EXERCISE GOAL: Using the records below, filter for lines that contain the string "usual" and copy them out.
-- THE DATA follows --
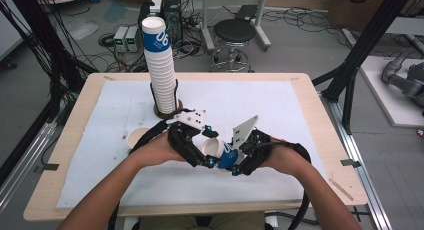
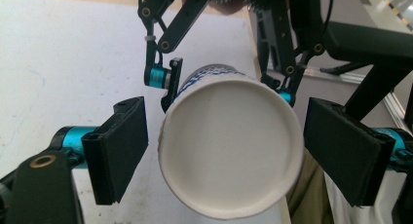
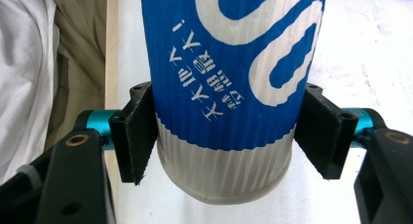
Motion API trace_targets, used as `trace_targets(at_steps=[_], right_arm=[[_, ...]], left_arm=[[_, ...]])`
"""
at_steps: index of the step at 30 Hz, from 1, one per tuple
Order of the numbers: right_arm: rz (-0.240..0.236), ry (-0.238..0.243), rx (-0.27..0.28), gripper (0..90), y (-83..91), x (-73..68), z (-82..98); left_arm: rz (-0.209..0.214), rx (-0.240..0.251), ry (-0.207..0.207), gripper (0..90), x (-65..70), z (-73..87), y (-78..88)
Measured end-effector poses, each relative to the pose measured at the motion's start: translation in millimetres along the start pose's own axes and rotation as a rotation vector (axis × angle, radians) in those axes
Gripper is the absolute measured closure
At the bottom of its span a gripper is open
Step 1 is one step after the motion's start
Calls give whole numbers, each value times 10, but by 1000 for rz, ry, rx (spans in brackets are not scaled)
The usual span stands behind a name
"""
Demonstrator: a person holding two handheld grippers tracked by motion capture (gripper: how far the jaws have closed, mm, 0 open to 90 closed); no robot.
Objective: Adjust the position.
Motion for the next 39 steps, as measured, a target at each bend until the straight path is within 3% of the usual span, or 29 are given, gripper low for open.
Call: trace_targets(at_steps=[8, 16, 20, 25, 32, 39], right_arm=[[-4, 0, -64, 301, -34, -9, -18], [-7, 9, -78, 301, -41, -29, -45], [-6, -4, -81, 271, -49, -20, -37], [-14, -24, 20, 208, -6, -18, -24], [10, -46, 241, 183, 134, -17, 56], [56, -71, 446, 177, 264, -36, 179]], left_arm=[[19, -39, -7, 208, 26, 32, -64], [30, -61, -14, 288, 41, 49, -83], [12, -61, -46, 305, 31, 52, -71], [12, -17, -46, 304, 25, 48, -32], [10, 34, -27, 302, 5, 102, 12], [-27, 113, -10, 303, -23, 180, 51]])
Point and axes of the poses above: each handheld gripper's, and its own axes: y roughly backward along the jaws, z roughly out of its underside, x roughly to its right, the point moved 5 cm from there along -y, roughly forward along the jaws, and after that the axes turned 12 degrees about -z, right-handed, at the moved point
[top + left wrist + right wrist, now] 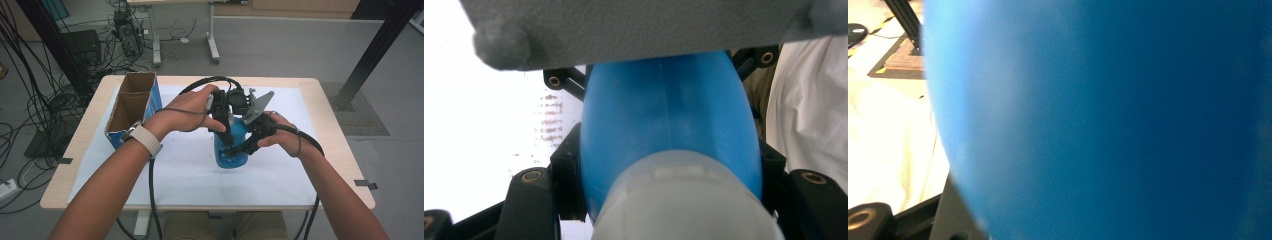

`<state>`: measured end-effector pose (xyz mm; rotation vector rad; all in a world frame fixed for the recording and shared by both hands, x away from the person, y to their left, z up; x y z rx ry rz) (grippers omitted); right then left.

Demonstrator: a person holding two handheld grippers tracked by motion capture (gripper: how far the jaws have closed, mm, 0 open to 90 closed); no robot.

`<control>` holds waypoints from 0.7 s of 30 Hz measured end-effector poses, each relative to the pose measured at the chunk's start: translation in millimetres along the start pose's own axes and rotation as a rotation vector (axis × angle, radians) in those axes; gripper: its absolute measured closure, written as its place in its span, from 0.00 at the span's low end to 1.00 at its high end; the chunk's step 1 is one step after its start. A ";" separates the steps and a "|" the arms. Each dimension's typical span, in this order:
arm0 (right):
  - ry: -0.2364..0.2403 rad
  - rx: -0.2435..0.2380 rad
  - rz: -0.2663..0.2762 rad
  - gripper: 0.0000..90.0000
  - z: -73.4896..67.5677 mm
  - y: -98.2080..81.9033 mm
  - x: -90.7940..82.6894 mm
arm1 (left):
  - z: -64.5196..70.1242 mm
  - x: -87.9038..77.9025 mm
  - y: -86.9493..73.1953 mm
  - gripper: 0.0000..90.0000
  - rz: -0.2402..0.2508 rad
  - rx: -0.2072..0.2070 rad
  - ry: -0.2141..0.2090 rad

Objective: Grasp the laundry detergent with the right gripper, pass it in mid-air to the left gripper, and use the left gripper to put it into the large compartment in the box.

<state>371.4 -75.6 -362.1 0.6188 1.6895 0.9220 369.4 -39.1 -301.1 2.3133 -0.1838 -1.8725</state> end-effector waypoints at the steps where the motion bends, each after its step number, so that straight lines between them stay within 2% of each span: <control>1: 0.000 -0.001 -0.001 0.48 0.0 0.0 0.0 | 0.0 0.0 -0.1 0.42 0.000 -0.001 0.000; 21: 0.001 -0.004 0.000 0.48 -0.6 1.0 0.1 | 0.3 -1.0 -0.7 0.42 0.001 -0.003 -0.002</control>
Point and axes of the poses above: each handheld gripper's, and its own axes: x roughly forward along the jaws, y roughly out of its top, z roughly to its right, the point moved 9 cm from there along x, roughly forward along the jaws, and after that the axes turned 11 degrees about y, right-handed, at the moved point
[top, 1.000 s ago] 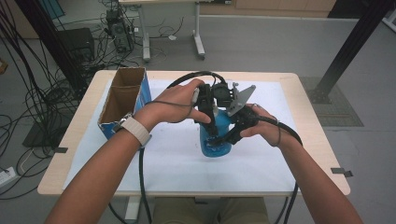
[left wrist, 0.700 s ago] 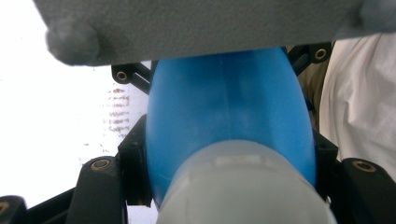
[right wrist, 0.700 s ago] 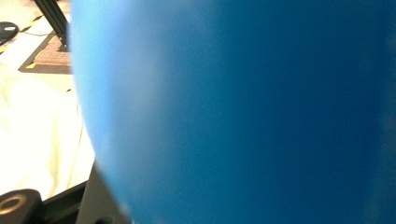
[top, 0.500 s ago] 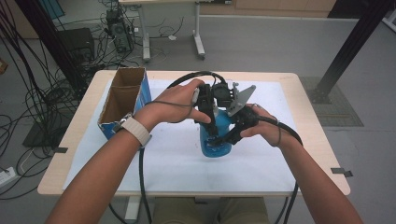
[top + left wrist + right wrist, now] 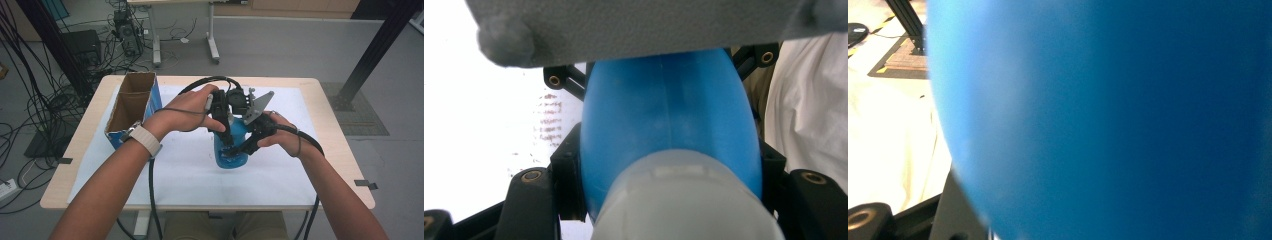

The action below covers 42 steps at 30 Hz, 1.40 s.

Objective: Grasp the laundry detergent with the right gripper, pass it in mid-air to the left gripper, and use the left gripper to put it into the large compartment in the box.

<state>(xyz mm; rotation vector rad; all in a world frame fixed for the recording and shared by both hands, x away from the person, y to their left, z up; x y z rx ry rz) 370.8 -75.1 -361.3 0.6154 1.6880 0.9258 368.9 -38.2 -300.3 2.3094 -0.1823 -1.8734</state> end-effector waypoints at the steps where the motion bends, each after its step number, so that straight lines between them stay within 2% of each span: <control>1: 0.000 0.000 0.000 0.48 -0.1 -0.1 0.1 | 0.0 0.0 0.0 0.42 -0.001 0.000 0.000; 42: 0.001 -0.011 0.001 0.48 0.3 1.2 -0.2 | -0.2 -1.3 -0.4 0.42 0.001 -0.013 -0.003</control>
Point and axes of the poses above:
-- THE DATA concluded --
REPLY:
The usual span stands behind a name
Motion for the next 39 steps, as measured, a target at each bend until the straight path is within 3% of the usual span, or 29 are given, gripper low for open.

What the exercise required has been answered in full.